*** Block opens ***
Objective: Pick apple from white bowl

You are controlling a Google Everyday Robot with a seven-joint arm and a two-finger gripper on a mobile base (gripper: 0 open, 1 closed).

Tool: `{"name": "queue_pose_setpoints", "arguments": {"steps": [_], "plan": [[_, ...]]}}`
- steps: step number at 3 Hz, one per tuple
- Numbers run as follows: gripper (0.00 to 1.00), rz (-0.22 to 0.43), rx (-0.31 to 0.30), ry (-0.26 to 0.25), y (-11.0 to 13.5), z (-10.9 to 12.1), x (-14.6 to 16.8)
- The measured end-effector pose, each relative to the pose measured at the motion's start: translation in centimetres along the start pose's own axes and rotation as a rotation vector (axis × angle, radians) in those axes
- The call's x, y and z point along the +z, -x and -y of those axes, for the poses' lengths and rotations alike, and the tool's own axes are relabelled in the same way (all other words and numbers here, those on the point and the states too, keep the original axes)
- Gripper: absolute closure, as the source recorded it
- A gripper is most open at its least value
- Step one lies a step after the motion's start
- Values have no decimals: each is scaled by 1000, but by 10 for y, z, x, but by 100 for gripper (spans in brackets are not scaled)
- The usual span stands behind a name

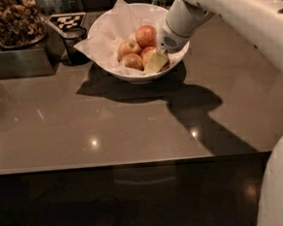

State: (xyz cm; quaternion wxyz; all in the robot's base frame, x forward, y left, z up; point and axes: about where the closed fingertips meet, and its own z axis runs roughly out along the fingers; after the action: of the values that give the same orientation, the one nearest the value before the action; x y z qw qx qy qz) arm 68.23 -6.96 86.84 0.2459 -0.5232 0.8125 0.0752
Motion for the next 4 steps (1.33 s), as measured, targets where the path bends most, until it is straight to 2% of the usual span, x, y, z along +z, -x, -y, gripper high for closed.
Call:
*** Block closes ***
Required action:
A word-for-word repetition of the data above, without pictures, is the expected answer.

Solved problem:
Objective: Pick apple from white bowl

You are controlling a Google Everyday Robot with a seven-joint arm and a two-finger gripper on a mobile base (gripper: 0 open, 1 closed).

Tool: `{"name": "queue_pose_setpoints", "arguments": {"steps": [_], "plan": [[_, ...]]}}`
- steps: step number at 3 Hz, one per tuple
- Numbers run as follows: gripper (0.00 to 1.00), rz (-0.22 to 0.43), rx (-0.31 to 0.30), ry (-0.26 to 0.25), y (-11.0 to 13.5), z (-10.9 to 12.1), x (-14.6 to 16.8)
- The measured end-effector pose, each relative to the pose measured at the motion's start: translation in centimetres along the start pose's own axes and rotation as a rotation vector (axis × angle, radians) in those axes
- The call's x, y and z point along the +z, -x and -y of those axes, for the poses' lengths and rotations alike, and the tool's own axes are relabelled in the same way (all other words and numbers here, those on the point and the states too, keep the original axes)
- Gripper: absolute closure, as the source recorded it
- A gripper is most open at its least value
- Step one lies a step after the motion's start
- Values have no decimals: each is scaled by 1000, but by 10 for y, z, x, but by 100 for gripper (spans in brackets are not scaled)
- The usual span stands behind a name


State: (xyz cm; quaternion wxyz; all in the robot's base frame, x forward, y left, z up; point and axes: about where the closed fingertips meet, and its own z axis runs roughly out along the fingers; after the action: of the values that give the same orientation, the one nearest the value before the action; x y z qw qx qy qz) arm 68.23 -6.96 86.84 0.2459 -0.5232 0.8125 0.0752
Motion for the next 4 steps (1.33 s), as measured, targets where the path bends most, until it is straight to 2% of the usual span, x, y, z along +z, -x, -y, gripper high for closed.
Call:

This exercise has been worked through to completion.